We’ve already seen the difficulties Darwinists have with trying to explain the flow of life on Earth presented in the fossil record. That record can be explained by the currently accepted Darwinian paradigm, but the veneer of "scholarship" overlaying it is little different from the divine fiat of Creationists. And it can be explained by Intelligent Designers, who claim anything so bewilderingly complex couldn’t possibly have been arrayed without the guidance of some superior, unifying intelligence (which they stop short of calling "God", because otherwise they are merely Creationists without cant).

Considering all of the above, we Interventionists believe the terraformer scenario explains the fossil record of life on Earth with more creativity, more accuracy and more logic than the others, and in the fullness of time will have a far greater probability of being proved correct. We don’t bother trying to establish or even discuss who the terraformers are, or how they came to be, because both are irrelevant and unknowable until they choose to explain it to us. Besides, speculating about their origin detracts from the far more germane issue of trying to establish that our explanation of life’s origin makes better sense than any other.

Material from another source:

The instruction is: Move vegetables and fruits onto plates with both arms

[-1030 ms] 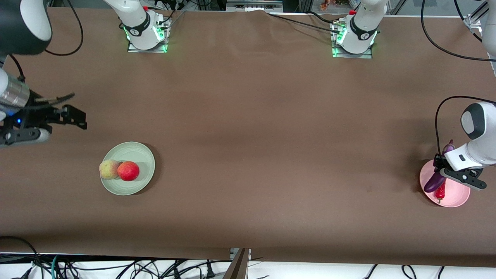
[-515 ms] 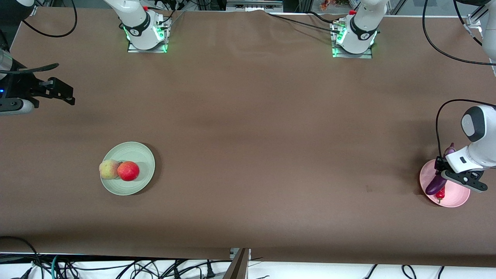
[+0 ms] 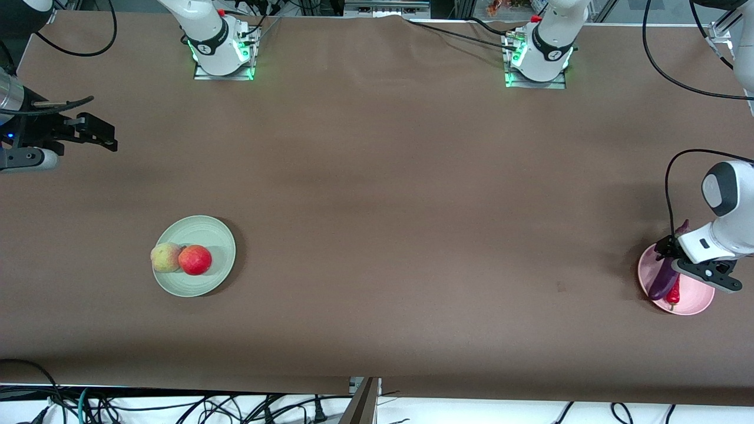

We will continue to be ignored by mainstream media simply because the idea of intelligent life existing outside Earth is so frightening to the majority of those bound to it. Among many reasons for fear, the primary one might be our unfortunate habit of filtering everything beyond our immediate reality through our own perceptions. Thus, we attribute to others the same traits and characteristics we possess. Another bad habit appears when we discover new technology. Invariably our first thought is: "How can we use this to kill more of our enemies?" Collectively, we all have enemies we want to eliminate to be done with the problem they present. Like it or not, this is a dominant aspect of human nature.

Because we so consistently project onto others the darkest facets of our nature, we automatically assume--despite ET and Alf and other lovable depictions in our culture--that real aliens will want to harm us. Consequently, we avoid facing the possibility of their existence in every way we can. (Here I can mention the obstinate resistance I have personally found to serious consideration of the Starchild skull, which by all rights should have been eagerly and thoroughly examined three years ago.)

So Interventionism is ignored because it scrapes too close to UFOs, crop circles, alien abductions and every other subject that indicates we humans may, in the end, be infinitesimally insignificant in the grand scheme of life in the universe. There is much more to say about it, of course, especially as it relates to human origins, but that has to wait until the second installment of this essay.

For now, let the last word be that the last word on origins--of life and of humans--is a long, long way from being written. But when it is, I strongly suspect it will be Intervention.